Luxury fashion accessories retailer Michael Kors has announced it would shut over 100 retail stores in the next two years, as it struggles to climb out of a financial slump.
The US brand‘s fourth quarter results painted a bleak outlook for the company‘s future, falling 11.2 per cent to $1.06 billion (£83 million) in the three months to April 1.
Comparable store sales fell 14.1 per cent, and it made a net loss of $26.8 million (£20.86 million) compared to a net income of $177 million (£137.78 million) just a year before.
This huge net loss was bolstered by dwindling sales in its key US market, dropping 13.8 per cent to $273.76 million alongside a further dip across Europe.
Despite this, sales in Asia shot up to $117.1 million (£91.15 million) from just $38.8 million (£30.20 million) a year earlier.
“Fiscal 2017 was a challenging year, as we continued to operate in a difficult retail environment with elevated promotional levels,” Michael Kors chief executive John Idol said.
“In addition, our product and store experience did not sufficiently engage and excite consumers.

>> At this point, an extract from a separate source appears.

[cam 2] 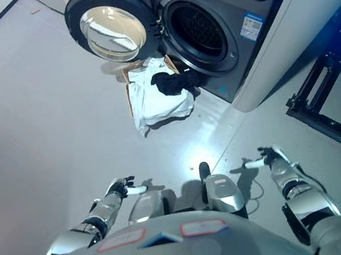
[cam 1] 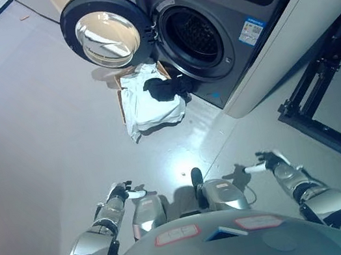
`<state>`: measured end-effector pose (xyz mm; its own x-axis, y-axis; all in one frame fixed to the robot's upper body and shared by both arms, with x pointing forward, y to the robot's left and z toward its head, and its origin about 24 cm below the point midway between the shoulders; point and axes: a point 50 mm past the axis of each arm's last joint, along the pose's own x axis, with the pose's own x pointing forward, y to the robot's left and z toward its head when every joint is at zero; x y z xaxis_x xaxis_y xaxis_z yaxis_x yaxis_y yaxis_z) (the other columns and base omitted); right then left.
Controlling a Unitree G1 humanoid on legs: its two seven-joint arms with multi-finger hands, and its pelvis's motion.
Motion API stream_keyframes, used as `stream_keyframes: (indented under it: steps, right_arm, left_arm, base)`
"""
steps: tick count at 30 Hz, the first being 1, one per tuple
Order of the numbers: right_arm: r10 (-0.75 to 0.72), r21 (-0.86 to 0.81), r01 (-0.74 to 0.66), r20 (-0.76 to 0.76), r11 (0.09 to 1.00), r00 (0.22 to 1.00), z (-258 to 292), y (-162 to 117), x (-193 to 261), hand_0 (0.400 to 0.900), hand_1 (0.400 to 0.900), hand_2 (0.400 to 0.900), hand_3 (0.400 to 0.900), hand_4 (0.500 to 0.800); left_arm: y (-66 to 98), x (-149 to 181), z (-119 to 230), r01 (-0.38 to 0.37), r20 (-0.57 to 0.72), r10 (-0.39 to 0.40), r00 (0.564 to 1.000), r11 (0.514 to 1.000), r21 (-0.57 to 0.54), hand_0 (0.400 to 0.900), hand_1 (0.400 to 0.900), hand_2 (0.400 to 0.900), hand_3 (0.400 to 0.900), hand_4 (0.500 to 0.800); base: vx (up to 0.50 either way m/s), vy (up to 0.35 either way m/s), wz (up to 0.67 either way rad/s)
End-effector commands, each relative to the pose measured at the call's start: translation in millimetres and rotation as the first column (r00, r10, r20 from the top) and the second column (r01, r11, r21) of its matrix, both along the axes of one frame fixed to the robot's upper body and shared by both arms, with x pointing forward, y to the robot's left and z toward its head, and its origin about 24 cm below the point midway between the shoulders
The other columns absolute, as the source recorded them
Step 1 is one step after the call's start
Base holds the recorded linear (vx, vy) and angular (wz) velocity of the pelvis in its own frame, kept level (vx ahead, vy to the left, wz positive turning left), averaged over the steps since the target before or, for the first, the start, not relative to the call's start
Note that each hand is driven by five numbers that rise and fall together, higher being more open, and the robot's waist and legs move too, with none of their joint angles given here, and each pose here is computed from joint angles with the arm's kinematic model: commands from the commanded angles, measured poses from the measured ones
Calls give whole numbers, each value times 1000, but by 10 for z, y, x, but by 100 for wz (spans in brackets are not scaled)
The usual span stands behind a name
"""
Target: Put the clothes in the basket into the washing machine.
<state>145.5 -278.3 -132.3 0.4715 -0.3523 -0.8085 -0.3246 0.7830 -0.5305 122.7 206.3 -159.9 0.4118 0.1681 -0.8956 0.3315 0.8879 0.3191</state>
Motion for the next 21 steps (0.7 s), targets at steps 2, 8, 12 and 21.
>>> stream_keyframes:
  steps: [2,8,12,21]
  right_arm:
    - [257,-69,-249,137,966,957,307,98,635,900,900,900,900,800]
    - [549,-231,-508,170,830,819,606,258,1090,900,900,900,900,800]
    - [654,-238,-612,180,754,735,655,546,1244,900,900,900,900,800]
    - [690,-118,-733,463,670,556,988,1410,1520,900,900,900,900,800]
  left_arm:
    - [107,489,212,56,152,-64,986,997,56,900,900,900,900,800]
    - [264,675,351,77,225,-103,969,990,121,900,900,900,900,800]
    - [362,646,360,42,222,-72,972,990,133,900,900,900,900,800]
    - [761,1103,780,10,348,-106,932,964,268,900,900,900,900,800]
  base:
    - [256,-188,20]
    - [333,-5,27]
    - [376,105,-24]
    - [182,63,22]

“We acknowledge that we need to take further steps to elevate the level of fashion innovation in our accessories assortments and enhance our store experience in order to deepen consumer desire and demand for our products.”
It is not yet known which Michael Kors stores around the world, including the UK, are earmarked for closure.
Forecasts for the brand’s current fiscal year fell below analysts‘ predictions with an estimated total revenue of $4.25 billion (£3.31 billion).
The bleak forecasts caused Michael Kors’ share prices to plummet this morning, dropping 4.1 per cent in premarket trading.